UML models have both graphical and textural representations, making it easy to develop system models that are simultaneously easily readable to human eyes and able to be processed by automated tools.

There are several already several classes of tools that operate on design specifications:

visualization tools that permit developers to browse multi-dimensional visual representations of the described system.
consistency checkers that compare inputs and outputs, and look for un-used or un-specified items.
automatic code generators that translate functional models into code skeletons (e.g. for RPC) or behavioral specifications (e.g. state machines) into code.
static analysis tools that construct call and data flow graphs, or test assertions.
test case generators that look at interface specifications (or even logic) and attempt to generate parameters to fully exercise the code.

There is a great deal of current research in the area of automated high level system simulation, driven by UML models. As such techniques and tools evolve, it may become possible to gain increasing levels of information and confidence about a proposed design by processing the design itself.

this may reduce the need to construct independent mathematical and code models as described in this paper.
where additional modeling is necessary, it may become increasingly common to provide supplementary models as annotations to the overall design model, rather than as completely independent models.

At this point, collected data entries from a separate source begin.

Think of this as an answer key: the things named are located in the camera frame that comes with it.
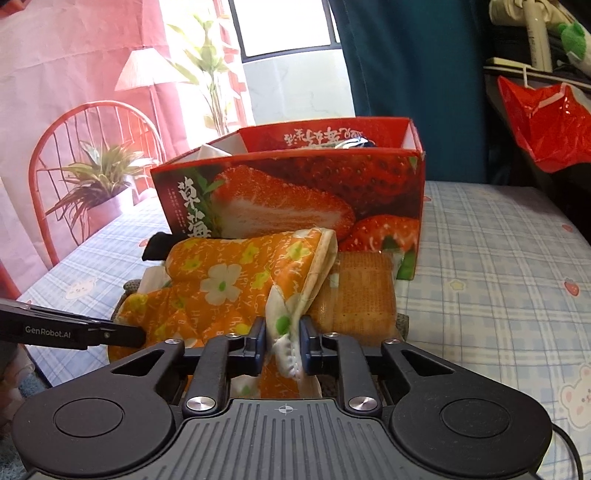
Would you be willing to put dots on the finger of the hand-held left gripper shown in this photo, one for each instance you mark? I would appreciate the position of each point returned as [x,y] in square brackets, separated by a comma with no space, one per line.
[120,337]

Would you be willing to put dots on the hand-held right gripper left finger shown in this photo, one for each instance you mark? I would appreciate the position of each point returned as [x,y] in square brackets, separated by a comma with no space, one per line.
[258,345]

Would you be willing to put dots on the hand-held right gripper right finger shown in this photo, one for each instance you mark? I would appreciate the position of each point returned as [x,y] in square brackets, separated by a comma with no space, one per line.
[307,346]

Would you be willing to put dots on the orange floral oven mitt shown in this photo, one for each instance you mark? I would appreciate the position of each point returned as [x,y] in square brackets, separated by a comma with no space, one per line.
[217,281]

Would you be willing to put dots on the black knitted cloth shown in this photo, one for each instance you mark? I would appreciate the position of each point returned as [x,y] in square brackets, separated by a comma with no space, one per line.
[157,247]

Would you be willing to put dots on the red strawberry print cardboard box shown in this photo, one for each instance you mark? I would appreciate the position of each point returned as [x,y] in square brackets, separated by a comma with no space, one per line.
[300,184]

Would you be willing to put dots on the white cloth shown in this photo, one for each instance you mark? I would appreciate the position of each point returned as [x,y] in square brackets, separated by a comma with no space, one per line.
[154,279]

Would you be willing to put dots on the checked printed tablecloth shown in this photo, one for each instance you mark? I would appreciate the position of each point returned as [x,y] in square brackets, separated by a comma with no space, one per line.
[485,258]

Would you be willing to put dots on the dark shiny item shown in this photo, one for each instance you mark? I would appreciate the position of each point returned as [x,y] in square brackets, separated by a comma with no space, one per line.
[351,144]

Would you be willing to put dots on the pink printed backdrop cloth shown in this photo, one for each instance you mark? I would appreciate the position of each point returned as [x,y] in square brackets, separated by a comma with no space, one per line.
[69,55]

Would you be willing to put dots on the dark teal curtain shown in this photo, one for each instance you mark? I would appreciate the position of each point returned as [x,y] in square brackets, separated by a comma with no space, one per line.
[406,60]

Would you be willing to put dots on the dark framed window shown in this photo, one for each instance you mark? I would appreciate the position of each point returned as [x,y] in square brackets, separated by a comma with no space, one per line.
[281,23]

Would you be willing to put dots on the red plastic bag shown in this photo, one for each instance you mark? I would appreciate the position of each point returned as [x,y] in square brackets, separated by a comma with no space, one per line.
[545,124]

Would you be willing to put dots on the green and white plush toy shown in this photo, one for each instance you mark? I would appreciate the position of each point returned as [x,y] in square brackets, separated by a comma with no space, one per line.
[575,41]

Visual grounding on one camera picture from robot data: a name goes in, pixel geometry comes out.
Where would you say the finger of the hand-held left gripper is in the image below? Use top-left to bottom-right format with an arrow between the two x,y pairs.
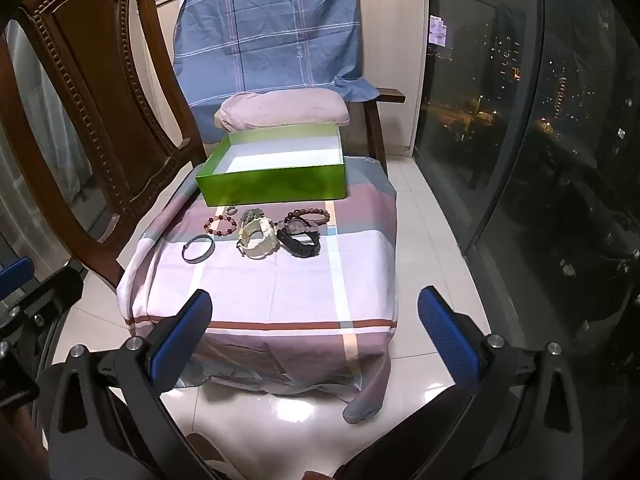
0,258 -> 35,306
20,267 -> 85,331

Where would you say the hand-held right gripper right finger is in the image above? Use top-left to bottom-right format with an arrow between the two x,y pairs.
417,286 -> 583,480

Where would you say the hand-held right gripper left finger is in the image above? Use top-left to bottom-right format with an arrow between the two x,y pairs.
47,289 -> 213,480

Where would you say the grey metal bangle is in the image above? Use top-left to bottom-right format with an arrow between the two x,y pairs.
182,235 -> 216,264

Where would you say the red bead bracelet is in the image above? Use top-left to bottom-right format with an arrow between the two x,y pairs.
205,214 -> 238,237

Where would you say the cream wristwatch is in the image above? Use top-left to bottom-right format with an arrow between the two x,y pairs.
236,219 -> 278,260

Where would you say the black wristwatch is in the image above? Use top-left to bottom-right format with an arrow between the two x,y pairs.
276,227 -> 322,259

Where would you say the green cardboard box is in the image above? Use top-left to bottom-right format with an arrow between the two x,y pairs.
195,125 -> 347,207

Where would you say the brown bead bracelet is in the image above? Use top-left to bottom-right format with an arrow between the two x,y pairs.
282,208 -> 331,228

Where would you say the pink plaid bed sheet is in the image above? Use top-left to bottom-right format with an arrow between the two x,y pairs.
116,155 -> 399,423

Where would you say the carved wooden chair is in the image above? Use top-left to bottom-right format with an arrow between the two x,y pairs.
0,0 -> 208,301

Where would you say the pink pillow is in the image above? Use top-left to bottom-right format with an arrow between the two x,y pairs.
214,87 -> 351,133

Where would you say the dark wooden armchair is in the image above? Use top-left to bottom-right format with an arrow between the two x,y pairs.
364,87 -> 406,166

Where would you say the paper sticker on window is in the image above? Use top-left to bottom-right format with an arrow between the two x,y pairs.
427,15 -> 448,47

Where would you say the blue plaid cloth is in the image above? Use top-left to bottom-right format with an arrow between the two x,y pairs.
171,0 -> 381,111

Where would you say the dark window frame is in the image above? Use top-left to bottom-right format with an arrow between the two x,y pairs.
410,0 -> 640,321

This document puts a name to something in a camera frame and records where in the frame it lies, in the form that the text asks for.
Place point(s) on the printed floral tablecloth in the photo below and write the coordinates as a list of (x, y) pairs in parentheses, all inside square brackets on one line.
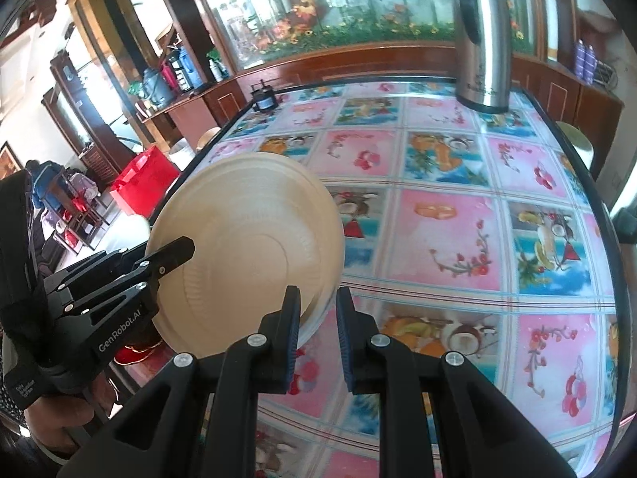
[(448, 239)]

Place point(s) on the cream plastic bowl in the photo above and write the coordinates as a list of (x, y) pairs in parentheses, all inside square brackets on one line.
[(249, 239)]

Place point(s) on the wooden glass display cabinet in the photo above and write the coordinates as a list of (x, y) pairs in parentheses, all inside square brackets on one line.
[(348, 67)]

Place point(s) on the white round container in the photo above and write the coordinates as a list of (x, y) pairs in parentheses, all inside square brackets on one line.
[(181, 155)]

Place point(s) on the person's dotted clothing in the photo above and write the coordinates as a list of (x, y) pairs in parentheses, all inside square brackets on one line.
[(9, 406)]

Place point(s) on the red glass plate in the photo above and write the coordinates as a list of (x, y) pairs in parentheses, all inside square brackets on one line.
[(137, 354)]

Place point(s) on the cream round pot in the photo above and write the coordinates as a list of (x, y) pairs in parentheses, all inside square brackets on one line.
[(208, 139)]

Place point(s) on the person's left hand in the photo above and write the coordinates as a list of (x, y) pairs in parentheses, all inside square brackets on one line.
[(59, 420)]

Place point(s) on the stainless steel thermos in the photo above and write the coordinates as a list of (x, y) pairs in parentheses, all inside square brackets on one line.
[(482, 45)]

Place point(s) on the wooden chair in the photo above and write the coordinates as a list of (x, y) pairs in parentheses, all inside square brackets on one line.
[(84, 219)]

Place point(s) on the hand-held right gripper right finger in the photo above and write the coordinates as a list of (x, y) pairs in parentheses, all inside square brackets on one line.
[(346, 343)]

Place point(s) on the red shopping bag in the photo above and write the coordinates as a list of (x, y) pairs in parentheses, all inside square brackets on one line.
[(144, 179)]

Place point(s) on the tall wooden glass cabinet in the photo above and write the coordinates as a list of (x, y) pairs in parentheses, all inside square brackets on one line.
[(114, 45)]

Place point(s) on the artificial flowers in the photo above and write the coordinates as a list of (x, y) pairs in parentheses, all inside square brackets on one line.
[(388, 25)]

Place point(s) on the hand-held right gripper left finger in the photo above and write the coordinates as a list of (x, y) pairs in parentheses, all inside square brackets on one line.
[(291, 343)]

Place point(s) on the red flask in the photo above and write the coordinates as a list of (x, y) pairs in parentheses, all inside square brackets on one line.
[(168, 78)]

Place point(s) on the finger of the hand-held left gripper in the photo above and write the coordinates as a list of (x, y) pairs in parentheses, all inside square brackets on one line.
[(119, 297), (169, 256)]

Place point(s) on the blue and black bottle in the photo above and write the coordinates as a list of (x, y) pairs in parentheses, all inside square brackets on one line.
[(188, 67)]

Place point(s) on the small black jar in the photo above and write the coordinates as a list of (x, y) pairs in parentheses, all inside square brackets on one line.
[(264, 99)]

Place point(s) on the blue thermos jug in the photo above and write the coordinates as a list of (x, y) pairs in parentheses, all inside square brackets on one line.
[(158, 89)]

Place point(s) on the white plastic bottle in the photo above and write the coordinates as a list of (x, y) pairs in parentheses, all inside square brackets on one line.
[(216, 69)]

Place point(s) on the low wooden side cabinet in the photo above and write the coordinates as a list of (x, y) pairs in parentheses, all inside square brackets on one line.
[(194, 109)]

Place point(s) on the framed wall painting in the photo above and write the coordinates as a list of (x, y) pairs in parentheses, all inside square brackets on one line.
[(7, 159)]

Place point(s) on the wooden corner cabinet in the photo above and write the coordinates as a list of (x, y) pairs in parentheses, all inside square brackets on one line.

Such evolution may not fundamentally change the types of models we construct and the questions they can help us answer ... but it may radically change the processes we use to construct those models.

5. Conclusions

A good model can give us answers when our experience and intuition cannot.
A good model can give us confidence, where before we had doubt.
Modeling reduces risk:

the risk that we have misunderstood the problem
the risk that our solution is not viable
the risk that we will be unable to build our solution
the risk that we will overrun our schedule or budget
the risk that our solution will not perform as expected

Reducing risk improves our chances of success ... and that's a good thing.